Give back, character for character, the line that includes "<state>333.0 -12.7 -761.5" and all lines beneath it in the data.
━━ Supplied material ━━
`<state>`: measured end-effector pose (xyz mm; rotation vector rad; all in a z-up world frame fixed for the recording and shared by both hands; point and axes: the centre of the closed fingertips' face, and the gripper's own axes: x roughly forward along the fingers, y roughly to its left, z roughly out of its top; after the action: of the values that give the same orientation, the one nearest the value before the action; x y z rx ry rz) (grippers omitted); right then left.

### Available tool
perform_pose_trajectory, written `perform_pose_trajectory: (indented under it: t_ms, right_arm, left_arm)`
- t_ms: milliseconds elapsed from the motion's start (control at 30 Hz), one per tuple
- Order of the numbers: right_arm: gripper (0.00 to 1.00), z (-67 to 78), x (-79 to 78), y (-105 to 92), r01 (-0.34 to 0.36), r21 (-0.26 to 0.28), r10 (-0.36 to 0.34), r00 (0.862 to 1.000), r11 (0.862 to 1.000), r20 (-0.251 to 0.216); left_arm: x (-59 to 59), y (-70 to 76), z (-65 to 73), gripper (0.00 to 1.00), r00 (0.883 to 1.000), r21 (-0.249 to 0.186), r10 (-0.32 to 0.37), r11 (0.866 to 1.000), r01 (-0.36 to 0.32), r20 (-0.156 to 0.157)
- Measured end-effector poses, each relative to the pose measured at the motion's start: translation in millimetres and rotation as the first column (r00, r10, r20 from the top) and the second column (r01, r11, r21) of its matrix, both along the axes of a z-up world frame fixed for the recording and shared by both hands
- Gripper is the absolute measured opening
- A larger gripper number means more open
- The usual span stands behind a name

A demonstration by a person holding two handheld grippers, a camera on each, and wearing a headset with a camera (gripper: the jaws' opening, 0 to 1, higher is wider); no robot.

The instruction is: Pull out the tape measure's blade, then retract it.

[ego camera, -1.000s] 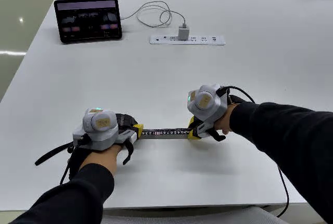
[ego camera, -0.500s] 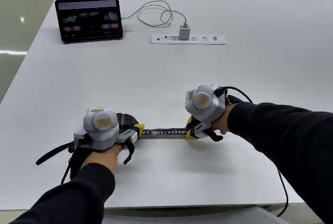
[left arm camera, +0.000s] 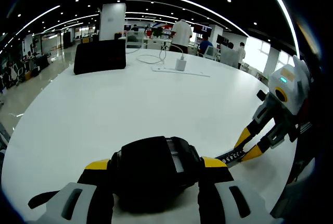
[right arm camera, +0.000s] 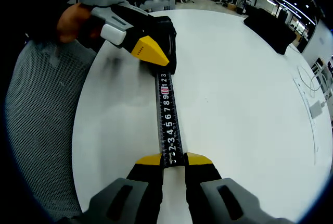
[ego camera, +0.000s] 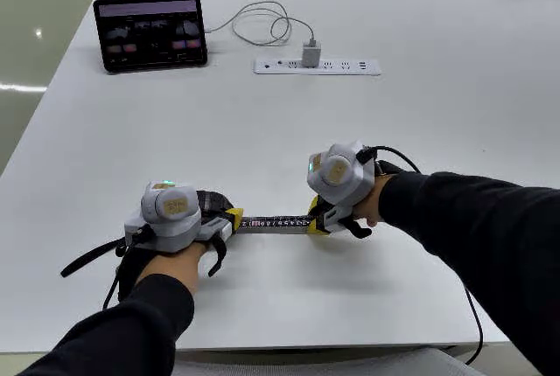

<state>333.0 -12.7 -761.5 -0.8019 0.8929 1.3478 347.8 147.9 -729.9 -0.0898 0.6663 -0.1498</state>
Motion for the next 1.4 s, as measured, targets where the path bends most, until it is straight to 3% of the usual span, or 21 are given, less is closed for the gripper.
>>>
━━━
> Answer for the task
<state>333.0 -12.7 -761.5 -0.8019 0.8929 1.3478 347.8 147.9 -729.9 -0.0898 0.6663 -0.1498</state>
Motion for the next 1.4 s, as measured, targets where the path bends most, until it is straight to 3% of the usual span, or 21 are given, less is closed for the gripper.
>>>

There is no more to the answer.